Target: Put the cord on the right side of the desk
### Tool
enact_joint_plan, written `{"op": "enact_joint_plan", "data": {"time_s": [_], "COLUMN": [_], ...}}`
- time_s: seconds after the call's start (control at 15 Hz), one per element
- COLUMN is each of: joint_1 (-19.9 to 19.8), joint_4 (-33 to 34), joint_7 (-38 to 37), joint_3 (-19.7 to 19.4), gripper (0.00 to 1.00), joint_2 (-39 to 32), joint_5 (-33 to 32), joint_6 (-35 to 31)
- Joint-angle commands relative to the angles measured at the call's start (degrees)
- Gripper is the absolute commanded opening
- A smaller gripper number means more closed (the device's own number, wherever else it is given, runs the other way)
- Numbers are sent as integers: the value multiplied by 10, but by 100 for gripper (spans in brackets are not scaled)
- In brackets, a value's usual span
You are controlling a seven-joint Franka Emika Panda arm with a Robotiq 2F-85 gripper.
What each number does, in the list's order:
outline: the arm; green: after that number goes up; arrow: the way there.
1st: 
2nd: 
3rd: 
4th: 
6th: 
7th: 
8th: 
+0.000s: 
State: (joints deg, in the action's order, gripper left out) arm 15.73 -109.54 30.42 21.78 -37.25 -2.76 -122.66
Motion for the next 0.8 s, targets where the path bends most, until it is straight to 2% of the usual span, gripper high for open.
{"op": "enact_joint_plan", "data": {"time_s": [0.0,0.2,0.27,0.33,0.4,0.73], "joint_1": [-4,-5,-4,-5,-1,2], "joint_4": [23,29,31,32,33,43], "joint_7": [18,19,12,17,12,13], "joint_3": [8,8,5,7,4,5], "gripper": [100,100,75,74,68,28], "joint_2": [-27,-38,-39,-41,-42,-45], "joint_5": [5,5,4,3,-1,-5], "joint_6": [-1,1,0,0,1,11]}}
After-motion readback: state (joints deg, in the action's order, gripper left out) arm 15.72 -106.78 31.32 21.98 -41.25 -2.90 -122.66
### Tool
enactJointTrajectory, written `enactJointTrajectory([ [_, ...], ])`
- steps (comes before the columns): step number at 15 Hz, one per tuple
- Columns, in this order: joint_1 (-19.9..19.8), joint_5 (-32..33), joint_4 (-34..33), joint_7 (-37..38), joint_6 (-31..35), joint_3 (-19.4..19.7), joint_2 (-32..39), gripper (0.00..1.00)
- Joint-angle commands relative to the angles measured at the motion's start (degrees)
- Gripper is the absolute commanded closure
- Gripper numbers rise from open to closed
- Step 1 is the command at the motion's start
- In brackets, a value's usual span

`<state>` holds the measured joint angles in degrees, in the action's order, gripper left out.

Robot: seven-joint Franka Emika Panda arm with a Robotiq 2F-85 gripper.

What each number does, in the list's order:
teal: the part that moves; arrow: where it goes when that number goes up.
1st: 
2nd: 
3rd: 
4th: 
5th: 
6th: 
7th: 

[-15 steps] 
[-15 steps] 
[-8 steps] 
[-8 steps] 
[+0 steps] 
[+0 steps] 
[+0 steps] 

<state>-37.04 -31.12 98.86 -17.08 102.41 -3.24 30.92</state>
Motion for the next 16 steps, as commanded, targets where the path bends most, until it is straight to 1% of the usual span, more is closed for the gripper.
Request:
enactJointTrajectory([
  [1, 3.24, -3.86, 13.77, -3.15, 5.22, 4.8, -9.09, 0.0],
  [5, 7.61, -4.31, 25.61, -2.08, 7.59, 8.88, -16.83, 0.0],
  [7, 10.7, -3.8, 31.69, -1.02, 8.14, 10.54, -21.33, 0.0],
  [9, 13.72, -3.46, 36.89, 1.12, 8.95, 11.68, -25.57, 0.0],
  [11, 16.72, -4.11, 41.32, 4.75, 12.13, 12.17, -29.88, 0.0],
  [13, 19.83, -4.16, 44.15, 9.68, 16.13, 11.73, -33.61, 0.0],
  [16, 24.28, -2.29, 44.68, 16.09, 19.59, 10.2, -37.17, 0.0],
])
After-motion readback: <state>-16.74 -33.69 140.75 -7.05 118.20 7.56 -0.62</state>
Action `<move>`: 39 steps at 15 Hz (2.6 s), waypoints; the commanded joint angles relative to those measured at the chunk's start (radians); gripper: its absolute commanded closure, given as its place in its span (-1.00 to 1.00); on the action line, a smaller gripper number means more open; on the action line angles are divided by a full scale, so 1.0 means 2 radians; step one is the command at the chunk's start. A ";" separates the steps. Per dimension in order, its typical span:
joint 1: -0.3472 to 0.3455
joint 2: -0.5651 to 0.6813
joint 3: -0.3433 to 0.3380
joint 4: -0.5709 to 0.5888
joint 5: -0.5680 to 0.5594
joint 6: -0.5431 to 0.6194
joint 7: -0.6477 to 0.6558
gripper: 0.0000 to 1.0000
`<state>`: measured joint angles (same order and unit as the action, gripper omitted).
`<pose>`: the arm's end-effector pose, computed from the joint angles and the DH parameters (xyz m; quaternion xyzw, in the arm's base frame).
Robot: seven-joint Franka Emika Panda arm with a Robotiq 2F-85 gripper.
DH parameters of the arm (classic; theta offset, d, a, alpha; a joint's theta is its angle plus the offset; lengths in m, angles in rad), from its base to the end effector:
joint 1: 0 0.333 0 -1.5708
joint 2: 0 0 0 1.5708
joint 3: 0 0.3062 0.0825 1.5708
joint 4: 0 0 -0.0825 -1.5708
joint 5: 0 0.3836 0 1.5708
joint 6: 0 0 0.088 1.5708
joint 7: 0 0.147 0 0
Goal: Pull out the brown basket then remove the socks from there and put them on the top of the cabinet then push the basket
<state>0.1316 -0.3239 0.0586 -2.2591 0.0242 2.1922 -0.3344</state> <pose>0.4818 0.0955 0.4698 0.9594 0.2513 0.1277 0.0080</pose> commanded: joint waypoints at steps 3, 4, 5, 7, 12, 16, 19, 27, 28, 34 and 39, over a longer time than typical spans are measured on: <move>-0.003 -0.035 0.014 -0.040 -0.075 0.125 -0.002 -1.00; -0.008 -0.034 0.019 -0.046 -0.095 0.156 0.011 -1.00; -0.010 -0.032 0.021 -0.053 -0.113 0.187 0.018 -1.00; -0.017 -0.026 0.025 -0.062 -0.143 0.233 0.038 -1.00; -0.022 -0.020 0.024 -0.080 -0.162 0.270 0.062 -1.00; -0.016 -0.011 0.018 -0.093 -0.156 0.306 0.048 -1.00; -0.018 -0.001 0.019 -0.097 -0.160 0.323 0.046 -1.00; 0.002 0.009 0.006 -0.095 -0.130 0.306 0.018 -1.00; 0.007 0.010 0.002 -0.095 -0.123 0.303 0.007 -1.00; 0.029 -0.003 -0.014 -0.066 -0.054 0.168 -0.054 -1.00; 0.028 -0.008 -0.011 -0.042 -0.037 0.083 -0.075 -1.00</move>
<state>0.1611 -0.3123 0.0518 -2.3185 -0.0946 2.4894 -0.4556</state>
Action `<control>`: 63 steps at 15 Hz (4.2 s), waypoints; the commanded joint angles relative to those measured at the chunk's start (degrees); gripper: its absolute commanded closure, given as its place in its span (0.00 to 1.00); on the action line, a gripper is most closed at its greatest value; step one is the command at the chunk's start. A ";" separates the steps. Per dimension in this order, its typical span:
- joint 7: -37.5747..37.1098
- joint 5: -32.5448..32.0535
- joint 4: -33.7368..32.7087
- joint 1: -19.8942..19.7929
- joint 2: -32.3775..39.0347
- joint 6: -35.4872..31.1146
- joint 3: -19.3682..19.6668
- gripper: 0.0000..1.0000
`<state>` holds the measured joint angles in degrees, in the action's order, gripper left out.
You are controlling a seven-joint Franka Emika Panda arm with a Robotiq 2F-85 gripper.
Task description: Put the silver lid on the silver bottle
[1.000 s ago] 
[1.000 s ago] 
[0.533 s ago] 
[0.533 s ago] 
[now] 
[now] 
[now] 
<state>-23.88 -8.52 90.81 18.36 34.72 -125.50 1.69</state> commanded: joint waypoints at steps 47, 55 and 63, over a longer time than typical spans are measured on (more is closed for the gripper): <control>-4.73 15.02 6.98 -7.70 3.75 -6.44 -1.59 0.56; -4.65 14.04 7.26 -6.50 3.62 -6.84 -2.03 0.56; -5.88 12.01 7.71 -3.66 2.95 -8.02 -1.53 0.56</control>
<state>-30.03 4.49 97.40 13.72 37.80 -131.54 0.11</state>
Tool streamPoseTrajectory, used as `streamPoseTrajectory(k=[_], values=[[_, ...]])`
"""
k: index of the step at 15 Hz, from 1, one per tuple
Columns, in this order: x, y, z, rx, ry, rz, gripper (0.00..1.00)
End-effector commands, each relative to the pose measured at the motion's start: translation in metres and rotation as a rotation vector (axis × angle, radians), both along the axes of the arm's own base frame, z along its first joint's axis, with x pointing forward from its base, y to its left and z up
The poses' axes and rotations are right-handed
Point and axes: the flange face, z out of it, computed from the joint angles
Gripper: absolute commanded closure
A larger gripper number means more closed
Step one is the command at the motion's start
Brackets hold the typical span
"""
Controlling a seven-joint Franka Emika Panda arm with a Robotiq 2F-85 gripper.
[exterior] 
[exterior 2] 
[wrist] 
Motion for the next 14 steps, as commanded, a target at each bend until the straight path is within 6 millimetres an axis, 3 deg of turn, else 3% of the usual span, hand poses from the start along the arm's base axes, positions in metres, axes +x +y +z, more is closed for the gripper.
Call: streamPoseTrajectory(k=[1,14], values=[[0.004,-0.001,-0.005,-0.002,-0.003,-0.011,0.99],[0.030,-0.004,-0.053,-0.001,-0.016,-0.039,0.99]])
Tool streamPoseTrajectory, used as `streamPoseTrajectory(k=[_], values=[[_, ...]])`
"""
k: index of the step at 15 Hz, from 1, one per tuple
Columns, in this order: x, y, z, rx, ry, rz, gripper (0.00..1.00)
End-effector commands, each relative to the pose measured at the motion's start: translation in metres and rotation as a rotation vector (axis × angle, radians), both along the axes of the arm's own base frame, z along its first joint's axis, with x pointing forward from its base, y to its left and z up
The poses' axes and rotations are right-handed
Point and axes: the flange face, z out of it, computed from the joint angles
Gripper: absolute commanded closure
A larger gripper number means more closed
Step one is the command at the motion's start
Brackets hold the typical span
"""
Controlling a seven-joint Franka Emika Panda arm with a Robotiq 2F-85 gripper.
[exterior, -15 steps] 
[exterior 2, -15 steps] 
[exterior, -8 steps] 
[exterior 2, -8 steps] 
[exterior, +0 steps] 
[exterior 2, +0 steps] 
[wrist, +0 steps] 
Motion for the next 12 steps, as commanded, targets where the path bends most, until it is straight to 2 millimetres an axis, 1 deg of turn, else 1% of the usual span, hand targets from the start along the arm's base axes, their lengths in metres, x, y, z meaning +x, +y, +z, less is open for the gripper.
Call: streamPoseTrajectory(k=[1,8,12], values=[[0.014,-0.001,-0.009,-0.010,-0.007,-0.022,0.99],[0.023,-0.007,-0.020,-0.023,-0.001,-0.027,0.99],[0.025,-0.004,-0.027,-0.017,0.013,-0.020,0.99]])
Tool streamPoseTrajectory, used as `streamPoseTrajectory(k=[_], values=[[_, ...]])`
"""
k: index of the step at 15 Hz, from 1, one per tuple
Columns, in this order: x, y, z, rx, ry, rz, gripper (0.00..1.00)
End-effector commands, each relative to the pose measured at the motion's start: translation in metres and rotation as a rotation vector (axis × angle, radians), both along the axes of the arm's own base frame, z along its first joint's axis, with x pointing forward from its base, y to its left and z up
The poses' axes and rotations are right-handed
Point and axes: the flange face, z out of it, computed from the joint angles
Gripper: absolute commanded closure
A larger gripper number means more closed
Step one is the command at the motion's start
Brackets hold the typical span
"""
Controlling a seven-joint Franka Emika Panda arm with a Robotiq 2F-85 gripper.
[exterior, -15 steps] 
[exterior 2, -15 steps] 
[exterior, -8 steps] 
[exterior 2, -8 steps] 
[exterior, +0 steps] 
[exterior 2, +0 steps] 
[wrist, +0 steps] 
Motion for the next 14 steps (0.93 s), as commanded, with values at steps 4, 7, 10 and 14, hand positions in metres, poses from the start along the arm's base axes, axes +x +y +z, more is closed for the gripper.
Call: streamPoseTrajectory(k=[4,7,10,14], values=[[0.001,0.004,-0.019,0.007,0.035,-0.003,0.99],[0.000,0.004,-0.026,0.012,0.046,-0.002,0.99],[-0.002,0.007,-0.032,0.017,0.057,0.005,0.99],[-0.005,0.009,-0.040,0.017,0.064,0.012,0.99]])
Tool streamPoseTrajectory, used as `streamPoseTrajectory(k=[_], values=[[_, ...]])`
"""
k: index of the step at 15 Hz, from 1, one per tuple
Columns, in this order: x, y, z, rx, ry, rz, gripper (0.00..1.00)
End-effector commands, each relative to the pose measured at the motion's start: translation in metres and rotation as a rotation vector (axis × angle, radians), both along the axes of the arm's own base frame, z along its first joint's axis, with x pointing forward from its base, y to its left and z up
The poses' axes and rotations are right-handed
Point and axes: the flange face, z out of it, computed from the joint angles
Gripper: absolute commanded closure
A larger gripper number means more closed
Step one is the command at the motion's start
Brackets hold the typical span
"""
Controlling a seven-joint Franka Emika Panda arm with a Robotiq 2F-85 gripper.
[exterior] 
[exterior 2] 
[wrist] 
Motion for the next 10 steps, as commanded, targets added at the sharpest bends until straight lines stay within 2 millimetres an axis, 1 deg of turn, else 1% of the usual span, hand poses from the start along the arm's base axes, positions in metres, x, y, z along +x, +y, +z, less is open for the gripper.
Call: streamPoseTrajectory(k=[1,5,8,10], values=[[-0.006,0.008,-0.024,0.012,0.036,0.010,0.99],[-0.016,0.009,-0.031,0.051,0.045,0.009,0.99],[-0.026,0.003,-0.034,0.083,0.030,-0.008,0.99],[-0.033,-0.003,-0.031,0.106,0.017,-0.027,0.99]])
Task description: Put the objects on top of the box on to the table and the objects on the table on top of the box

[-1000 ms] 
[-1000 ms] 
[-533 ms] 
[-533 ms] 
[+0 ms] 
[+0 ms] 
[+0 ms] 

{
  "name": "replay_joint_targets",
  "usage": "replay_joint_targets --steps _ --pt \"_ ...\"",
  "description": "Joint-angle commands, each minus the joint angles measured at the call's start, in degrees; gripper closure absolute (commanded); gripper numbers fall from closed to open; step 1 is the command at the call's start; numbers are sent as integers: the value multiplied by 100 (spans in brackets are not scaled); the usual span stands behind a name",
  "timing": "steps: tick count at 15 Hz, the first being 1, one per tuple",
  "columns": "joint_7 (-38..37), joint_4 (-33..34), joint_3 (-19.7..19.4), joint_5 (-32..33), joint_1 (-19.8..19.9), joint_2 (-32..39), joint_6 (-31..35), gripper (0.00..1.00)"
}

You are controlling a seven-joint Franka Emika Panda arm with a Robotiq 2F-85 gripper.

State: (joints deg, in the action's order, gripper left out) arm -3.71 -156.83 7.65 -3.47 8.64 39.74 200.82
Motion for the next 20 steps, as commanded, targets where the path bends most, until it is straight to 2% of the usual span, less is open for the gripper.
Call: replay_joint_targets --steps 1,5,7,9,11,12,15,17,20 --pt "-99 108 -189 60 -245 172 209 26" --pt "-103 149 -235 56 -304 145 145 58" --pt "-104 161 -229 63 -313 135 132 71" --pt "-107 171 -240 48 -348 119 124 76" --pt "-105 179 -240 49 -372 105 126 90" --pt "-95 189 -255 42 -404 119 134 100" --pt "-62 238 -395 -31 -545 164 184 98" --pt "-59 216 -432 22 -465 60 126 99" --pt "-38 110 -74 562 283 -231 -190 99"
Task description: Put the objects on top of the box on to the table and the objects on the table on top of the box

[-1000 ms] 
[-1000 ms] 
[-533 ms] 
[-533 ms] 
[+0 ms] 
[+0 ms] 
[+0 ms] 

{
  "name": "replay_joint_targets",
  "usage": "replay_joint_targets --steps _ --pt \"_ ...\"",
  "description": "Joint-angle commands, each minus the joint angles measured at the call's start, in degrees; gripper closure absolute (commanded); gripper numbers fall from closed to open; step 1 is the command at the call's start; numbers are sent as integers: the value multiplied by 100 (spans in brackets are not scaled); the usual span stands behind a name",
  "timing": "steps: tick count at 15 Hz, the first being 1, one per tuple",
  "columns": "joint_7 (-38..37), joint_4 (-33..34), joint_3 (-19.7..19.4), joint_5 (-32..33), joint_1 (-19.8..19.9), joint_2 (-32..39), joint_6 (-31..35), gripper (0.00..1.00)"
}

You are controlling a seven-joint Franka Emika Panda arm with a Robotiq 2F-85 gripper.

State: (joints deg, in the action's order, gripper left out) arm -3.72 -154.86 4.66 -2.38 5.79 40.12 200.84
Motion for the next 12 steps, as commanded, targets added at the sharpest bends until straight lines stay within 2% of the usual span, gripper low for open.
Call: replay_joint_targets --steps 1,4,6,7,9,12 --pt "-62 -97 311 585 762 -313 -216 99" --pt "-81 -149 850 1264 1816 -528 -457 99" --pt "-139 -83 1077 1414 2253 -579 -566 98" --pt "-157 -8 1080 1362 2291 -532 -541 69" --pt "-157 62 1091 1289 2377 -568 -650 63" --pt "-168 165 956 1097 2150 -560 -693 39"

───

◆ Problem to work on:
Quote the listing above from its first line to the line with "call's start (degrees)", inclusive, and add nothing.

◆ Written answer:
Target: Put the cord on the right side of the desk
### Tool
enact_joint_plan, written `{"op": "enact_joint_plan", "data": {"time_s": [_], "COLUMN": [_], ...}}`
- time_s: seconds after the call's start (control at 15 Hz), one per element
- COLUMN is each of: joint_1 (-19.9 to 19.8), joint_4 (-33 to 34), joint_7 (-38 to 37), joint_3 (-19.7 to 19.4), gripper (0.00 to 1.00), joint_2 (-39 to 32), joint_5 (-33 to 32), joint_6 (-35 to 31)
- Joint-angle commands relative to the angles measured at the call's start (degrees)

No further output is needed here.